Exercise goal → Copy each line below in which the string "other" occurs.
[[ Collected data open ]]
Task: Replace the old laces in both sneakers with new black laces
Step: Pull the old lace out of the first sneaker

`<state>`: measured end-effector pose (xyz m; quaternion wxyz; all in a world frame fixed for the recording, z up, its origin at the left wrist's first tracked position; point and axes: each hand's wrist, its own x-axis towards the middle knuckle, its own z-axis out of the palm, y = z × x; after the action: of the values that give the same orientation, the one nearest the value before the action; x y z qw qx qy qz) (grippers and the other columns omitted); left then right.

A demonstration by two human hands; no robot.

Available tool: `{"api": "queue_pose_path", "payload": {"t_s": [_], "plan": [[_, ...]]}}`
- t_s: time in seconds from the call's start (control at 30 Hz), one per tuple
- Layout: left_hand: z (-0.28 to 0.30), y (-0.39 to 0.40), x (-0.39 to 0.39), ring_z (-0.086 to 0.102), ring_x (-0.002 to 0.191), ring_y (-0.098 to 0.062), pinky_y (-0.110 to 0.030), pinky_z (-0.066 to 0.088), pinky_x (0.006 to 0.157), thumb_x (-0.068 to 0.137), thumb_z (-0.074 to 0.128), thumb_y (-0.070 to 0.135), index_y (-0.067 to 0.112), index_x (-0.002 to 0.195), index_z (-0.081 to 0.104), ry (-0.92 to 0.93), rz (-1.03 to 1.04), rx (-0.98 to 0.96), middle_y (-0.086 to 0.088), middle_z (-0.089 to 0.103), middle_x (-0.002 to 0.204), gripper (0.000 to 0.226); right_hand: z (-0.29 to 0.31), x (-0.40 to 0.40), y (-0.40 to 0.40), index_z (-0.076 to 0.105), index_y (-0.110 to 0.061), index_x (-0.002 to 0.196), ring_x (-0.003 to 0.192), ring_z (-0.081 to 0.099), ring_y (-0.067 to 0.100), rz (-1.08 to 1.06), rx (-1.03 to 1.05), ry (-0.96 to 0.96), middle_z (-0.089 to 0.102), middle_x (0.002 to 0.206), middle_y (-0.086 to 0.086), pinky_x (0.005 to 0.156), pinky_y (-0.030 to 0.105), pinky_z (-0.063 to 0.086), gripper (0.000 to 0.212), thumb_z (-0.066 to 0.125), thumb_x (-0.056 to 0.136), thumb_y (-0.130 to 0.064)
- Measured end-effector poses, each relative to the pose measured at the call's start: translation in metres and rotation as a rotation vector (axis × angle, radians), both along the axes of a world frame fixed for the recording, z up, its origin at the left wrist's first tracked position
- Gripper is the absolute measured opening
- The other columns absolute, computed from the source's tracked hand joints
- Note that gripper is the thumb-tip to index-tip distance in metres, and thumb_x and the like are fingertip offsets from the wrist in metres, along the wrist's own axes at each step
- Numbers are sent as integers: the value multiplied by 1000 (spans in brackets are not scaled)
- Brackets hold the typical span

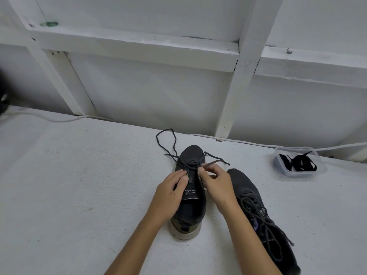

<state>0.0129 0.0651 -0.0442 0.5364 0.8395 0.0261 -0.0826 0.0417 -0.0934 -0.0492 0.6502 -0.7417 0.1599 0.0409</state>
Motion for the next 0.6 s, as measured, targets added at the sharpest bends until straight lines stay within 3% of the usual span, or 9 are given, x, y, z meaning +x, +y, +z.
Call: {"api": "queue_pose_path", "payload": {"t_s": [0.1, 0.2, 0.3, 0.4, 0.5, 0.6], "plan": [[-1, -1, -1, 45, 130, 4, -16, 34, 109, 103, 46, 40, 29, 140, 56, -2, -5, 0, 19, 53, 141, 40, 4, 3, 0, 62, -10, 93, 77, 69, 20, -78, 13, 3, 72, 88, 1, 75, 40, 60, 19, 57, 102, -25], [-2, 0, 0, 45, 129, 6, -8, 31, 103, 103, 46, 40, 29, 139, 57, -3, 3, 2, 20, 53, 140, 39, 7, 5, 3, 53, -11, 103, 76, 70, 16, -197, 140, 26, 70, 98, 6, 65, 31, 58, 18, 43, 108, -25], [-3, 1, 1, 45, 128, 7, -9, 32, 104, 103, 47, 39, 30, 138, 57, -1, 8, -17, 21, 53, 139, 38, 6, 1, -1, 65, -15, 105, 72, 70, 6, -65, 98, -4, 71, 102, 1, 65, 22, 55, 13, 60, 102, -27], [-3, -1, 0, 44, 129, 7, -11, 32, 105, 102, 46, 40, 30, 138, 57, -1, 1, -15, 22, 52, 140, 39, 6, 1, -7, 71, -12, 97, 76, 72, 14, 12, 42, 3, 74, 100, 7, 66, 24, 58, 11, 66, 98, -22], [-4, -1, 0, 44, 129, 7, -5, 30, 101, 103, 46, 40, 30, 139, 56, -3, 6, -12, 23, 52, 140, 39, 10, 2, -3, 57, -12, 103, 78, 73, 18, -107, 75, 42, 72, 102, 10, 66, 33, 61, 16, 46, 107, -24], [-4, -1, 0, 44, 127, 8, 1, 28, 95, 103, 46, 40, 30, 138, 57, 0, 16, -18, 23, 52, 138, 38, 10, 3, -3, 48, -16, 109, 72, 72, 12, -179, 176, 29, 69, 103, 8, 58, 28, 57, 12, 40, 109, -26]]}}
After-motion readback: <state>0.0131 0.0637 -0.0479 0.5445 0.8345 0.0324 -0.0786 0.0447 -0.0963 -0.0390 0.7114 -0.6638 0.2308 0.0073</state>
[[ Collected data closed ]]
Response below →
`<state>`: measured end-effector pose (xyz m; quaternion wxyz; all in a world frame fixed for the recording, z up, its origin at the left wrist's first tracked position; point and axes: each hand's wrist, its own x-axis towards the middle knuckle, its own z-axis out of the palm, y = z × x; after the action: of the values that give the same orientation, the one nearest the value before the action; x y z qw qx qy qz) (grippers and the other columns omitted); left then right.
- The other columns absolute, computed from the source's tracked hand joints

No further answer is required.